> [What is being asked]
Each line of the data below holding the word "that" must be copied.

<<<<

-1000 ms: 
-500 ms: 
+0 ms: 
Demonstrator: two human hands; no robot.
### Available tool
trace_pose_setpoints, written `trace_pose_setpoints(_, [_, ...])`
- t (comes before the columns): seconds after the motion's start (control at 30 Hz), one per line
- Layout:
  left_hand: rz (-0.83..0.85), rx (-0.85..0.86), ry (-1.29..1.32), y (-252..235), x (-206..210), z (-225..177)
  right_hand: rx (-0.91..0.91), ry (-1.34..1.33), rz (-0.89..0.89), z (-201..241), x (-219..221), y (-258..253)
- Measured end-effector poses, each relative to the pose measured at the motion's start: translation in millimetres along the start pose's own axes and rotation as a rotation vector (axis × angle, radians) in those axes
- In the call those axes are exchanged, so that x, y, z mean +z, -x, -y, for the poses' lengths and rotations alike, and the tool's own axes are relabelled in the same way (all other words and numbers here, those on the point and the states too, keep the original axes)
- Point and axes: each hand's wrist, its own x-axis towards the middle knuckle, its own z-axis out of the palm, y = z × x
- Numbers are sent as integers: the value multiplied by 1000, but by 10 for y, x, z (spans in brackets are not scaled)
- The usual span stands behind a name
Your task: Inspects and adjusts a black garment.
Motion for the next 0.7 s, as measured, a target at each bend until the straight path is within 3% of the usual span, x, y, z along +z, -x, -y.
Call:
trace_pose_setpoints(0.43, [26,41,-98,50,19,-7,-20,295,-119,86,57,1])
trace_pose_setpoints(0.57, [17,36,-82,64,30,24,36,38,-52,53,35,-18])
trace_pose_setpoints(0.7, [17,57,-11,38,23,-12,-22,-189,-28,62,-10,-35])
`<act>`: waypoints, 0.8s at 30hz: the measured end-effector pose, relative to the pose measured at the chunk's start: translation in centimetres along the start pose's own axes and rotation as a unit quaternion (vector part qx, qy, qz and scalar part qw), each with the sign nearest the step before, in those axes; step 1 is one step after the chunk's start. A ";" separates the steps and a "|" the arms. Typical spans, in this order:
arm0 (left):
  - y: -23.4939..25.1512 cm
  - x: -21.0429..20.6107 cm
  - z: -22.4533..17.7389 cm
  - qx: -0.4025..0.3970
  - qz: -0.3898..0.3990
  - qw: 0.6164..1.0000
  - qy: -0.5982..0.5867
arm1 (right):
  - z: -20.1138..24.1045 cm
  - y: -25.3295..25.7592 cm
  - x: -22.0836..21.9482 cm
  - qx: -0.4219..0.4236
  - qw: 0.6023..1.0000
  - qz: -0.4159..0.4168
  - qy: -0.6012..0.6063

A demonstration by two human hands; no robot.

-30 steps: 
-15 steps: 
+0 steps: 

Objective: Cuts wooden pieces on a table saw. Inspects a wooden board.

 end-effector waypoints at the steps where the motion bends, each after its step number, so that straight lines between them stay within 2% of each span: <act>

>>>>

> [Answer section]
- In the call those axes are exchanged, so that x, y, z mean +z, -x, -y, for the poses' lengths and rotations alike, and the tool's own axes are relabelled in the same way (all other words and numbers here, those on the point and the states too, keep the original axes)
 end-effector waypoints at the steps where the motion bends, each after its step number, so that straight lines between them stay within 2% of each span: <act>

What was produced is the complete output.